Repeat every record exactly as given.

((

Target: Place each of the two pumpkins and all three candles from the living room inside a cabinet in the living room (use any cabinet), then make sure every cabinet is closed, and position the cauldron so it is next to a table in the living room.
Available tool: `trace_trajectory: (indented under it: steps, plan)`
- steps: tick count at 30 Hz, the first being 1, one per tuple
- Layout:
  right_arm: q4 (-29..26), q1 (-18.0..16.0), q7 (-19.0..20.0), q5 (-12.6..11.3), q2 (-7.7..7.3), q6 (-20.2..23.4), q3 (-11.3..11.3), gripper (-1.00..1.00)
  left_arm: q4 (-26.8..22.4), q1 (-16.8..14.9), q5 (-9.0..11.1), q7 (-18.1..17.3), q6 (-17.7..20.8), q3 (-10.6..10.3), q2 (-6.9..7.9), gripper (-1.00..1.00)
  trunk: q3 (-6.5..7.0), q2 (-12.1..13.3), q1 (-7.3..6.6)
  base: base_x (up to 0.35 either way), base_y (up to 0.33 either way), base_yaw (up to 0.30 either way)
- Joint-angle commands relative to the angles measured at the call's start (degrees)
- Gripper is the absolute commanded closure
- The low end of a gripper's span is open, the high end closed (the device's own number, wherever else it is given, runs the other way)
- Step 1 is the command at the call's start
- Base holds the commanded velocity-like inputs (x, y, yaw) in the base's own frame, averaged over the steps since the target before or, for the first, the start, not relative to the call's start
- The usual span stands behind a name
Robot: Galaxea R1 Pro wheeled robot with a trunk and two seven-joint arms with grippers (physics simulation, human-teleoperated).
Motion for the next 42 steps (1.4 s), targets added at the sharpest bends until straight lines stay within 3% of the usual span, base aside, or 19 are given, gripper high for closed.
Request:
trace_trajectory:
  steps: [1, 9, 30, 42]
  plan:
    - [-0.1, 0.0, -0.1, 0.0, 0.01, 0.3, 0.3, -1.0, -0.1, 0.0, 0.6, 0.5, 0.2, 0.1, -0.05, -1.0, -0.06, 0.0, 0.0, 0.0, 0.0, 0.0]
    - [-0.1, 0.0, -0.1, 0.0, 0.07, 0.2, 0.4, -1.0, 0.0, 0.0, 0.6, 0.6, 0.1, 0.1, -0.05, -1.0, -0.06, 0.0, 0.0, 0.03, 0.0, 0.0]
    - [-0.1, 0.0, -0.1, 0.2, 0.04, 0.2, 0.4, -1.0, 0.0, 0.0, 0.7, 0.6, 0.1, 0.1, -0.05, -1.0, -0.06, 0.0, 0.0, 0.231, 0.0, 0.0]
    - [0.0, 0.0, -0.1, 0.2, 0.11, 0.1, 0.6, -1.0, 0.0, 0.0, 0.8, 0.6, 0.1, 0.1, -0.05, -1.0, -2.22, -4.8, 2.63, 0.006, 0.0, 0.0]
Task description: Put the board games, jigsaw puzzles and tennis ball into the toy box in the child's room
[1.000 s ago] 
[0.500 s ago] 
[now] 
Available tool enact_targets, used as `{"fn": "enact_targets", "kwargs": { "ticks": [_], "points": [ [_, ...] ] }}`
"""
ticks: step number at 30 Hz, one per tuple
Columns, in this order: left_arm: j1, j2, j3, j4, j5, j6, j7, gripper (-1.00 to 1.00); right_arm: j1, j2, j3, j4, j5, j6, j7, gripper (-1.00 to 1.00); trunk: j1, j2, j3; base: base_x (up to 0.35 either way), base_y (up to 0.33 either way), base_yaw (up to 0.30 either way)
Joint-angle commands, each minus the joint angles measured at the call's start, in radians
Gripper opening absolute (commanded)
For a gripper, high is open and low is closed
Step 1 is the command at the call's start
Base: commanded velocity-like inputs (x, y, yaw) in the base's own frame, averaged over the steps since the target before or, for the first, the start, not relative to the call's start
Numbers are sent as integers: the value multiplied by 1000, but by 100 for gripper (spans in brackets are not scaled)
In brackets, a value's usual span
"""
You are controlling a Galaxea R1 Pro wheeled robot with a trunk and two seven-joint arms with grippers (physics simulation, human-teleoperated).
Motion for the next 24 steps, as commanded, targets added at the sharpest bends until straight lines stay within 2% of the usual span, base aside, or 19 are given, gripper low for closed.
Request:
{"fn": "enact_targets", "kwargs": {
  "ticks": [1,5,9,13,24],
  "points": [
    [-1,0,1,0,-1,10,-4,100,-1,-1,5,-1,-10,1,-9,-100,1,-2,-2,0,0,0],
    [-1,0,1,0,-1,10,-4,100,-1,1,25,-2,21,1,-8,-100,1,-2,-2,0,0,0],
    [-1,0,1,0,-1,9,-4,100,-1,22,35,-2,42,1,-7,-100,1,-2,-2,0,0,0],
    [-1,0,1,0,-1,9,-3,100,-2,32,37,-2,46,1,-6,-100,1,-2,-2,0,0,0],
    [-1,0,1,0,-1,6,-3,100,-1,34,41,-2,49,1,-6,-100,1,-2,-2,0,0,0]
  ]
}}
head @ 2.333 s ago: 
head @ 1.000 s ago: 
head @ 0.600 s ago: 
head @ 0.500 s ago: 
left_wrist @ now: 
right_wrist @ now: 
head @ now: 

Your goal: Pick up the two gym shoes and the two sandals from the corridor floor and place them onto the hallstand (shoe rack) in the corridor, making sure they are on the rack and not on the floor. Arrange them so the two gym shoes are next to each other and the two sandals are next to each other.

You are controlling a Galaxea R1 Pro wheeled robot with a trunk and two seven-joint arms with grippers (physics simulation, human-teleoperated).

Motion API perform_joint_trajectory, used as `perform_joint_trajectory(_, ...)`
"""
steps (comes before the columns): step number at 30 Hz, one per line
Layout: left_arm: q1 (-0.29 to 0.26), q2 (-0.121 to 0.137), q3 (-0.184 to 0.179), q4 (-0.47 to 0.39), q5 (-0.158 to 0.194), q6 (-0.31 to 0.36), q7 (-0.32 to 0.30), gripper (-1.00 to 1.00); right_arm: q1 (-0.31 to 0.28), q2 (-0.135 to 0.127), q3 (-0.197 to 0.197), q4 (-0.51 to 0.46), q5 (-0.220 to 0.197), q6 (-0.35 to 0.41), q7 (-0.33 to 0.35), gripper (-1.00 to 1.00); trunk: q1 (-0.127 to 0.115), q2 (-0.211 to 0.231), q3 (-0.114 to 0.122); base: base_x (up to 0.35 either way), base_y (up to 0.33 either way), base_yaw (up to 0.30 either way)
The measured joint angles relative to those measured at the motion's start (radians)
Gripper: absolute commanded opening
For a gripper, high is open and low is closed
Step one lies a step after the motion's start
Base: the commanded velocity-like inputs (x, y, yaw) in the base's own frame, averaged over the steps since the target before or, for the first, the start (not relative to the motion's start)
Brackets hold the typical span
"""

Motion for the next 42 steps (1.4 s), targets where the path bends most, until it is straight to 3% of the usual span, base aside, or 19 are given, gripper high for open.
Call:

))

— Answer to this problem —
Target: Place each of the two pumpkins and all three candles from the living room inside a cabinet in the living room (use any cabinet), then make sure every cabinet is closed, and position the cauldron so it is next to a table in the living room.
Available tool: `trace_trajectory: (indented under it: steps, plan)`
- steps: tick count at 30 Hz, the first being 1, one per tuple
- Layout:
  right_arm: q4 (-29..26), q1 (-18.0..16.0), q7 (-19.0..20.0), q5 (-12.6..11.3), q2 (-7.7..7.3), q6 (-20.2..23.4), q3 (-11.3..11.3), gripper (-1.00..1.00)
  left_arm: q4 (-26.8..22.4), q1 (-16.8..14.9), q5 (-9.0..11.1), q7 (-18.1..17.3), q6 (-17.7..20.8), q3 (-10.6..10.3), q2 (-6.9..7.9), gripper (-1.00..1.00)
  trunk: q3 (-6.5..7.0), q2 (-12.1..13.3), q1 (-7.3..6.6)
  base: base_x (up to 0.35 either way), base_y (up to 0.33 either way), base_yaw (up to 0.30 either way)
- Joint-angle commands relative to the angles measured at the call's start (degrees)
- Gripper is the absolute commanded closure
- The low end of a gripper's span is open, the high end closed (the device's own number, wherever else it is given, runs the other way)
- Step 1 is the command at the call's start
- Base holds the commanded velocity-like inputs (x, y, yaw) in the base's own frame, averaged over the steps since the target before or, for the first, the start, not relative to the call's start
- The usual span stands behind a name
Robot: Galaxea R1 Pro wheeled robot with a trunk and two seven-joint arms with grippers (physics simulation, human-teleoperated).
Motion for the next 42 steps (1.4 s), targets added at the sharpest bends until straight lines stay within 3% of the usual span, base aside, or 19 are given, gripper high for closed.
Request:
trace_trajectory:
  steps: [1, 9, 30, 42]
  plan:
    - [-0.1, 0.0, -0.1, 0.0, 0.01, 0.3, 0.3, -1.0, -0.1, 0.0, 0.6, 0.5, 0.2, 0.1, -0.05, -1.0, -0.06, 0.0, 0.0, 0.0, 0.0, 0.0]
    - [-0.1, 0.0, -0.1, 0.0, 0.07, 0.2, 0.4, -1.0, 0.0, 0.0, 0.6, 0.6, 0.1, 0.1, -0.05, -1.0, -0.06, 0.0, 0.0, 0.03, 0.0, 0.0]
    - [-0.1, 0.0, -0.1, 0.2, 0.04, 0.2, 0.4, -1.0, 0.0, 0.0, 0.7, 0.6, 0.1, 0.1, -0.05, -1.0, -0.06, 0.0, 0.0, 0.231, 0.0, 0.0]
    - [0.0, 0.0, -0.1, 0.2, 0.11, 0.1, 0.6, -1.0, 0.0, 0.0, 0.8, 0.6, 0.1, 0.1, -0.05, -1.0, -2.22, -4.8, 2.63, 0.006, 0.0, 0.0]
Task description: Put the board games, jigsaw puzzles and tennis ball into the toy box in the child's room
[1.000 s ago] 
[0.500 s ago] 
[now] 
Available tool enact_targets, used as `{"fn": "enact_targets", "kwargs": { "ticks": [_], "points": [ [_, ...] ] }}`
"""
ticks: step number at 30 Hz, one per tuple
Columns, in this order: left_arm: j1, j2, j3, j4, j5, j6, j7, gripper (-1.00 to 1.00); right_arm: j1, j2, j3, j4, j5, j6, j7, gripper (-1.00 to 1.00); trunk: j1, j2, j3; base: base_x (up to 0.35 either way), base_y (up to 0.33 either way), base_yaw (up to 0.30 either way)
Joint-angle commands, each minus the joint angles measured at the call's start, in radians
Gripper opening absolute (commanded)
For a gripper, high is open and low is closed
Step 1 is the command at the call's start
Base: commanded velocity-like inputs (x, y, yaw) in the base's own frame, averaged over the steps since the target before or, for the first, the start, not relative to the call's start
Numbers are sent as integers: the value multiplied by 1000, but by 100 for gripper (spans in brackets are not scaled)
In brackets, a value's usual span
"""
You are controlling a Galaxea R1 Pro wheeled robot with a trunk and two seven-joint arms with grippers (physics simulation, human-teleoperated).
Motion for the next 24 steps, as commanded, targets added at the sharpest bends until straight lines stay within 2% of the usual span, base aside, or 19 are given, gripper low for closed.
Request:
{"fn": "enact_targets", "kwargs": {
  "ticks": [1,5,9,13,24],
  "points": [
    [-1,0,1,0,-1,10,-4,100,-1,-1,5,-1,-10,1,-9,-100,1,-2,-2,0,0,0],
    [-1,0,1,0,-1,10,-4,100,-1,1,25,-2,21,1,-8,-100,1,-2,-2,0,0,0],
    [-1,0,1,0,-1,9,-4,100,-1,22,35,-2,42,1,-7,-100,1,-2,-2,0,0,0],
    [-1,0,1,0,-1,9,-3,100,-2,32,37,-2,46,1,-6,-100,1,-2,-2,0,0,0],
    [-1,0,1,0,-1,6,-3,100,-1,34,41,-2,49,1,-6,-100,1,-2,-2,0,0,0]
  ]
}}
head @ 2.333 s ago: 
head @ 1.000 s ago: 
head @ 0.600 s ago: 
head @ 0.500 s ago: 
left_wrist @ now: 
right_wrist @ now: 
head @ now: 

Your goal: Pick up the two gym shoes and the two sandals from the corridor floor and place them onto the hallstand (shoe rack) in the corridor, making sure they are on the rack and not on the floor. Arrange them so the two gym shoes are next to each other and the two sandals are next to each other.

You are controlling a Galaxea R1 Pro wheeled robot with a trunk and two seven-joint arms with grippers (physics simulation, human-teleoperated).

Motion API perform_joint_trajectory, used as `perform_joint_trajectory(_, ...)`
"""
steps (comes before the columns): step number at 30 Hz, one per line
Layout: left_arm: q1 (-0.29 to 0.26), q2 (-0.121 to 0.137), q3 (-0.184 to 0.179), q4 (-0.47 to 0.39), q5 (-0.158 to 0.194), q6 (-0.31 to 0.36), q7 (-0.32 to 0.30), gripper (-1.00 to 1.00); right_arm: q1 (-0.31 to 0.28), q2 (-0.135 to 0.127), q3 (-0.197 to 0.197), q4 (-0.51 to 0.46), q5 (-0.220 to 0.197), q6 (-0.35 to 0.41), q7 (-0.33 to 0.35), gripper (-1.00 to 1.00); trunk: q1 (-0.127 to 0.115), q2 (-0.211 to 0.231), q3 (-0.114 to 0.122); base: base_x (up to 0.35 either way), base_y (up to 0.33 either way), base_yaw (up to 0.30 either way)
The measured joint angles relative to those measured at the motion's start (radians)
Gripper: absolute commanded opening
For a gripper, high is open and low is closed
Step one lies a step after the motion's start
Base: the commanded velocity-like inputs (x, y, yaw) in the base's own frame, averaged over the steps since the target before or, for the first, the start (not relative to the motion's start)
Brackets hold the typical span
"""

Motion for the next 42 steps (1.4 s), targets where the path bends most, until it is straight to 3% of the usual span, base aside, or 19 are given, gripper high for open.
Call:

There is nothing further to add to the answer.